Terrorisms Past and Present: Trajectories, Responses, Solutions
Tariq Ali, Independent Commentator; New Left Review Editorial Board

Terrorism has existed for many centuries. The first recorded conscious suicide terrorist was the unknown Spaniard who blew up a French armoury (and himself) during the Peninsula War in the nineteenth century. The different forms taken by terrorism have varied but the basic assumptions are, in most cases, the same. Most studies of the current wave of jihadi terrorism tend to be ahistorical, thus de-contextualising the object of study. A further problem is the general acceptance of double-standards by ruling parties and attached media outlets.

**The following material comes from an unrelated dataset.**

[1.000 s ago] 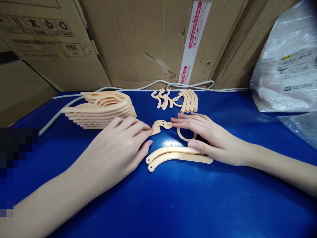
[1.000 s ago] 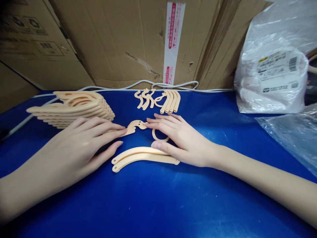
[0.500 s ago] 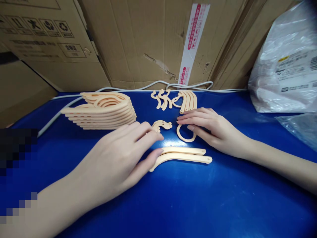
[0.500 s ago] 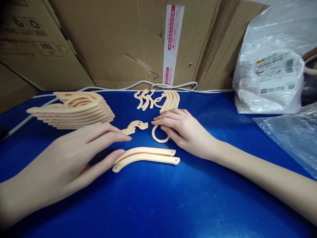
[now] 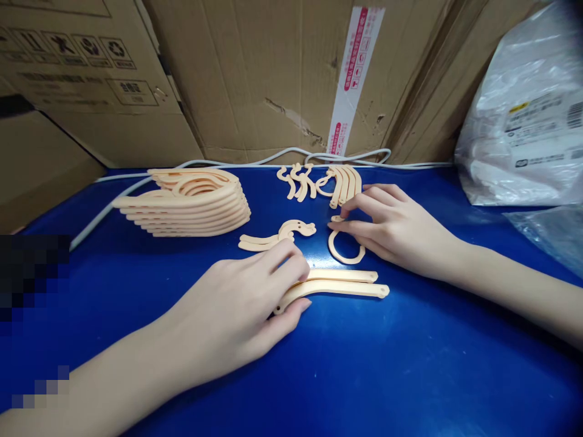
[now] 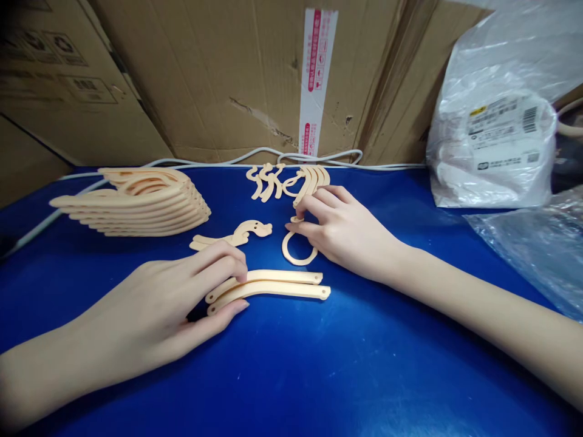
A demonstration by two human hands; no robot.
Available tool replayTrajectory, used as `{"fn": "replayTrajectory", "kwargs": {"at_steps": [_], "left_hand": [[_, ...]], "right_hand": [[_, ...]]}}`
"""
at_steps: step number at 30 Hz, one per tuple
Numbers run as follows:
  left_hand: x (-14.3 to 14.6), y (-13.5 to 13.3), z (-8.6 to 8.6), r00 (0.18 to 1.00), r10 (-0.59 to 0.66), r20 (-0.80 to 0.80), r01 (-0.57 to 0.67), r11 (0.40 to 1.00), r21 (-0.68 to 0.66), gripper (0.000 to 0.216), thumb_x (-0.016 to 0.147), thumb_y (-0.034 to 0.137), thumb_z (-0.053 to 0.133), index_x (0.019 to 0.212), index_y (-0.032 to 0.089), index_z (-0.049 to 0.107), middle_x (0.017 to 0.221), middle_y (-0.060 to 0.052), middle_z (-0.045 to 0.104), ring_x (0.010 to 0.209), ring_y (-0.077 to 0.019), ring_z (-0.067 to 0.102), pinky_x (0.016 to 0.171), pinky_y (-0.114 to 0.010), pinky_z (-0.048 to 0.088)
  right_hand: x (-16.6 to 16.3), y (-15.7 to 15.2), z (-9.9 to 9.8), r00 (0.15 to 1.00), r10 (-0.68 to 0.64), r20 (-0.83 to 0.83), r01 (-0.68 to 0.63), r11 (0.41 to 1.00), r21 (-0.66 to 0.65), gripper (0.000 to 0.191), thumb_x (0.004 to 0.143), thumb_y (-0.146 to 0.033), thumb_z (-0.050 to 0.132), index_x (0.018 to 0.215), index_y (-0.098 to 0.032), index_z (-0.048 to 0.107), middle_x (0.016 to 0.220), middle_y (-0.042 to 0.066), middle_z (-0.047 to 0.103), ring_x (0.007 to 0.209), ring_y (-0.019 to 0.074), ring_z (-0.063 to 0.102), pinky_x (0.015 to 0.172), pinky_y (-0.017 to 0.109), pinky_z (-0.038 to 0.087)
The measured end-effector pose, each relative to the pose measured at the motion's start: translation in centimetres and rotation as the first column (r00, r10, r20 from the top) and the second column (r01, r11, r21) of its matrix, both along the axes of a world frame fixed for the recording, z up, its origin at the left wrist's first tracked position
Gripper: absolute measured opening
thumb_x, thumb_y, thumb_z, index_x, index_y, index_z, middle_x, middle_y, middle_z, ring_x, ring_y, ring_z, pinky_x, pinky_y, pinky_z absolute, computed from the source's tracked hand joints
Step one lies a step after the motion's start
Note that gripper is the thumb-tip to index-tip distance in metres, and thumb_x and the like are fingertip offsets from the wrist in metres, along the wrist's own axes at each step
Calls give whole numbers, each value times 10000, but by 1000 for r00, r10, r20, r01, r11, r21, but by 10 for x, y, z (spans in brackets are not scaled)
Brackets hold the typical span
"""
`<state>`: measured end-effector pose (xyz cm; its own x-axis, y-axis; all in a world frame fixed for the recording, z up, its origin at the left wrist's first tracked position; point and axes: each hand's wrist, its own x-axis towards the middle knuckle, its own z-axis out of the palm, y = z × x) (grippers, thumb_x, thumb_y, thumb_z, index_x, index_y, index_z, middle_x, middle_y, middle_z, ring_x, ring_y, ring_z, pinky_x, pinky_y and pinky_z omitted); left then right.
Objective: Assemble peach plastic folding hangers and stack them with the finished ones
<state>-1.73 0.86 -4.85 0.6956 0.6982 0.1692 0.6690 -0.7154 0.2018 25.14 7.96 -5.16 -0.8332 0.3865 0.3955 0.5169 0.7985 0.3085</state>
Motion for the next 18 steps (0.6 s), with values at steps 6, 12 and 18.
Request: {"fn": "replayTrajectory", "kwargs": {"at_steps": [6,12,18], "left_hand": [[2,0,0,1000,-11,21,11,1000,-21,33,990,266,496,975,252,470,1026,32,598,654,-135,557,542,-269,370],[3,1,-2,999,-3,43,4,1000,-18,88,977,291,528,1034,249,476,1065,19,605,722,-145,587,555,-261,380],[6,1,-1,999,7,43,-5,999,-38,58,983,288,506,985,242,471,980,20,581,632,-130,518,535,-257,358]], "right_hand": [[0,2,0,996,26,90,-38,991,126,282,998,-172,500,1157,-125,727,1030,128,680,926,269,586,816,411,481],[3,8,-2,992,24,123,-41,990,137,316,1016,-140,436,1145,-136,724,1026,125,677,922,264,578,814,404,466],[2,8,2,988,32,153,-55,988,145,328,1029,-136,397,1091,-143,719,1016,119,675,907,255,579,808,396,448]]}}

The domestic and external responses by the State to the latest wave are both similar to the past (Ireland, Algeria, Palestine) and different. To obliterate or outlaw any serious discussion of causality and embark on repression of one variety or another is counterproductive on every level and merely prolongs the process. A different approach is necessary if the object is to return to a state of peace. There is also the problem posed by the terror deployed by the State in its responses to individual or group terrorism that has seen changes in law: the dumping of habeas corpus has led to imprisonment without trial, arbitrary arrests, states of emergency, etc. Leaving aside all other considerations the question has to be posed: is any of this effective?

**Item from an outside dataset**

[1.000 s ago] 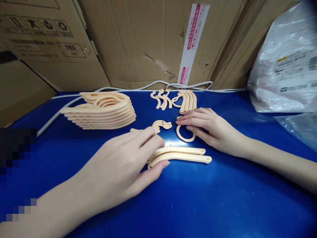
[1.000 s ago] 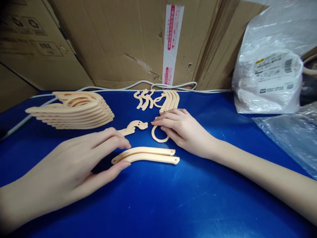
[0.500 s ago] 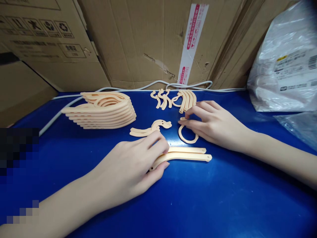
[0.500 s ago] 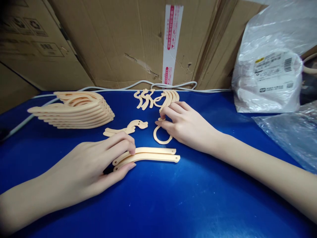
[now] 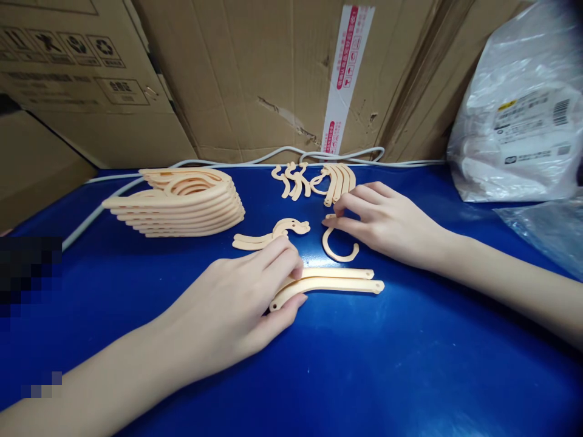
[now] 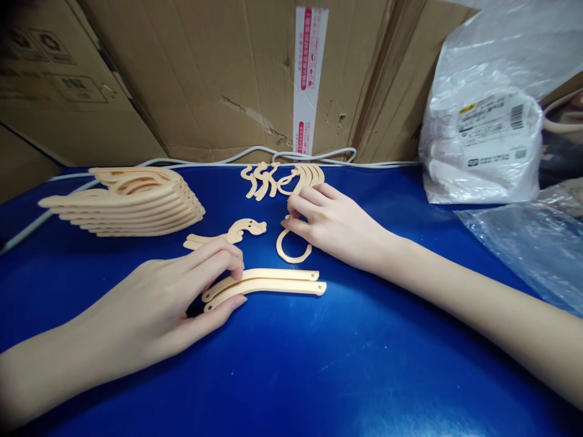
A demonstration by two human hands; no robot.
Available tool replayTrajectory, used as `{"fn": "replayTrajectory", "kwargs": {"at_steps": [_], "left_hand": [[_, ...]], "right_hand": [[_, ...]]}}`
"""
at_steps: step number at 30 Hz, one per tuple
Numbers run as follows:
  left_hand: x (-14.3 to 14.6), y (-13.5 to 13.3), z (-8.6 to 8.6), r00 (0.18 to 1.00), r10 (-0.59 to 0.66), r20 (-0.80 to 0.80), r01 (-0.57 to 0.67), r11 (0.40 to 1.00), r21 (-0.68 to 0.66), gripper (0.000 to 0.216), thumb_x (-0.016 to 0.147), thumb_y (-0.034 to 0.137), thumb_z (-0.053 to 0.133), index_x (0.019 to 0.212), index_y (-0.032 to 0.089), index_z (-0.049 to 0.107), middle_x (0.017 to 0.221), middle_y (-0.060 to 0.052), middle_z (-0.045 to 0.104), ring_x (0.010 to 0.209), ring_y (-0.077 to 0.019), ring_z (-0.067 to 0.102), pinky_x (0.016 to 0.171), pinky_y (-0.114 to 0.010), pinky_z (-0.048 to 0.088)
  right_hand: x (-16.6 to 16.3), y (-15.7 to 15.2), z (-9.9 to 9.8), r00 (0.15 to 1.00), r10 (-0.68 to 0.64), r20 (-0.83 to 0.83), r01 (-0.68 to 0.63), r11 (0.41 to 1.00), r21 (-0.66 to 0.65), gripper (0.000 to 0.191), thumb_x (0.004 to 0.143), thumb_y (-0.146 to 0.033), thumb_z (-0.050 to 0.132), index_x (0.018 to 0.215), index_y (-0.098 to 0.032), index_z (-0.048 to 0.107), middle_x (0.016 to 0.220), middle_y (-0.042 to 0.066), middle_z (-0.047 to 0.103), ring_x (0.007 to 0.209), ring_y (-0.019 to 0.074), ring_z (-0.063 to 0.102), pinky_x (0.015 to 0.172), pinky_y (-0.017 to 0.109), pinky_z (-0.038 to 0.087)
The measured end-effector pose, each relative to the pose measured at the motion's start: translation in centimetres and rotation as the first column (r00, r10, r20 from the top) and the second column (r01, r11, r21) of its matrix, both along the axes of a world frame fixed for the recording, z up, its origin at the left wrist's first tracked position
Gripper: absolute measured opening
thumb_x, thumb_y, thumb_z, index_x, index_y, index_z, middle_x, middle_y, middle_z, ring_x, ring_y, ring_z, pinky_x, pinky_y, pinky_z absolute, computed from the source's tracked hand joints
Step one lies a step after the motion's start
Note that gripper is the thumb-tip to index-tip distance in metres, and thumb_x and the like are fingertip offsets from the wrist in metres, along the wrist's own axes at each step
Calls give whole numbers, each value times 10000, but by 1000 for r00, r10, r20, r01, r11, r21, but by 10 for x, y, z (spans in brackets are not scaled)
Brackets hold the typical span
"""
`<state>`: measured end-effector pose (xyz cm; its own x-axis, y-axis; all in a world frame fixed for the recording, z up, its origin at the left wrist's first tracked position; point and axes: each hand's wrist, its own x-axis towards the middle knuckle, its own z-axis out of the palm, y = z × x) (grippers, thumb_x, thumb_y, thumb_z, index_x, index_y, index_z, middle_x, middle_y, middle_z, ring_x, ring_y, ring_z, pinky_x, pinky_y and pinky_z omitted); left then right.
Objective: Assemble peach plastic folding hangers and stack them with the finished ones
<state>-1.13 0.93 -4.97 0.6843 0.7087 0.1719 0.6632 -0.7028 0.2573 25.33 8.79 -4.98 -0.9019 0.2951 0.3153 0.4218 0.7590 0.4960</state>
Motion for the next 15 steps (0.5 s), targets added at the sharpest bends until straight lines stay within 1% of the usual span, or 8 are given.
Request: {"fn": "replayTrajectory", "kwargs": {"at_steps": [3,6,10,12,13,14,15], "left_hand": [[0,-1,0,999,1,-34,0,1000,24,59,986,292,502,985,241,473,969,18,577,620,-135,511,531,-266,352],[-1,-1,-2,999,-9,-53,11,999,44,43,995,281,475,987,239,483,1018,8,574,620,-132,526,517,-272,344],[-2,-1,-5,999,-46,-26,48,996,70,61,997,242,449,974,241,505,1044,6,571,638,-126,550,508,-261,341],[-1,-1,-6,998,-51,-25,53,995,84,63,995,232,454,982,246,513,1048,12,572,629,-124,544,503,-260,347],[-1,-1,-7,998,-54,-27,56,994,91,61,993,230,457,990,249,515,1055,12,574,629,-126,545,499,-262,350],[-1,-1,-7,998,-55,-30,57,993,99,59,991,230,461,994,250,516,1063,11,575,642,-132,556,496,-266,354],[0,-1,-6,998,-58,-35,62,992,106,55,988,229,466,994,249,517,1064,8,577,666,-141,573,497,-270,360]], "right_hand": [[-1,-1,1,1000,3,15,-3,1000,24,337,1034,-133,373,1033,-142,710,988,117,677,888,253,579,801,395,441],[-2,-1,1,1000,-2,0,2,1000,24,310,1033,-150,391,983,-152,696,974,110,679,877,256,579,803,399,433],[-3,-3,5,998,-10,-61,7,999,-40,282,1042,-200,407,1001,-154,682,928,96,674,857,245,566,798,394,423],[-5,-7,10,990,-14,-138,-6,989,-146,261,1043,-229,426,993,-150,670,915,92,671,847,233,563,791,384,418],[-7,-10,12,982,-20,-189,-24,973,-230,241,1040,-233,441,987,-150,661,917,88,671,846,223,565,794,377,417],[-8,-13,15,969,-38,-243,-47,942,-333,214,1033,-230,458,985,-153,651,923,79,671,845,212,569,798,367,418],[-10,-16,18,953,-68,-297,-76,890,-449,185,1026,-225,475,982,-160,642,924,67,672,841,198,574,797,353,423]]}}
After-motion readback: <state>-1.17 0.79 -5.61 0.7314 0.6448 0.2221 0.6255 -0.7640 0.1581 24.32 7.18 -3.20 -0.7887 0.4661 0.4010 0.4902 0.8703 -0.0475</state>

Hermeneutic Suspicions: Contemporary Visual Culture, Insurgency, and the Future of Archiving Conflict in the Middle East
Anthony Downey Ibraaz.org; Sotheby’s Institute of Art London

A crisis in critical and historical interpretation has emerged in relation to the prolific number of digitized images that continue to flow out of the Middle East. This “hermeneutic suspicion”, a form of interpretative anxiety, affects how we understand the nature of events — specifically conflict-based events — and how they will be archived for future reference. This is not about an unwitting, aberrant, or accidental form of image-production; rather, this process involves the conscious, systematic and institutionalized presentation of visual material — deployed by insurgents, counter-intelligence agencies, and media outlets alike — that is strategically designed to produce doubt and suspicion in interpretative practices and image-based archiving. The emergence of iconoclasm as a key strategy in insurgent conflicts has added to this sense of interpretive anxiety. Recent events in Mosul, Nimrud, Tal Afar, Tikrit, and Palmyra, whilst not without precedent, have given rise to a number of questions associated with forms of “hermeneutic suspicion”: to what extent are these images being staged or re-enacted (complete with high production values and editing techniques); who are they being staged for; and, crucially, whose interests are being served in the moment of their global dissemination and reception? As these conflicts, alongside their iconoclastic objectives, engulf large swathes of the region, it is notable that artists have been exploring precisely these dilemmas and focusing on the question of hermeneutics and archiving for some time now. A central component in these practices continues to be an exploration of how the increasingly digitized substance of conflict-based images, in terms of both dissemination and reception, has produced a systemic and perhaps irrevocable crisis in broader institutional and state-ordained archiving. Drawing on a number of pertinent examples, the following talk will propose discrete forms of cultural production based on “hermeneutic suspicion” that not only address and explore interpretive dilemmas but suggests speculative, if not more viable, strategies for archiving conflict in the Middle East.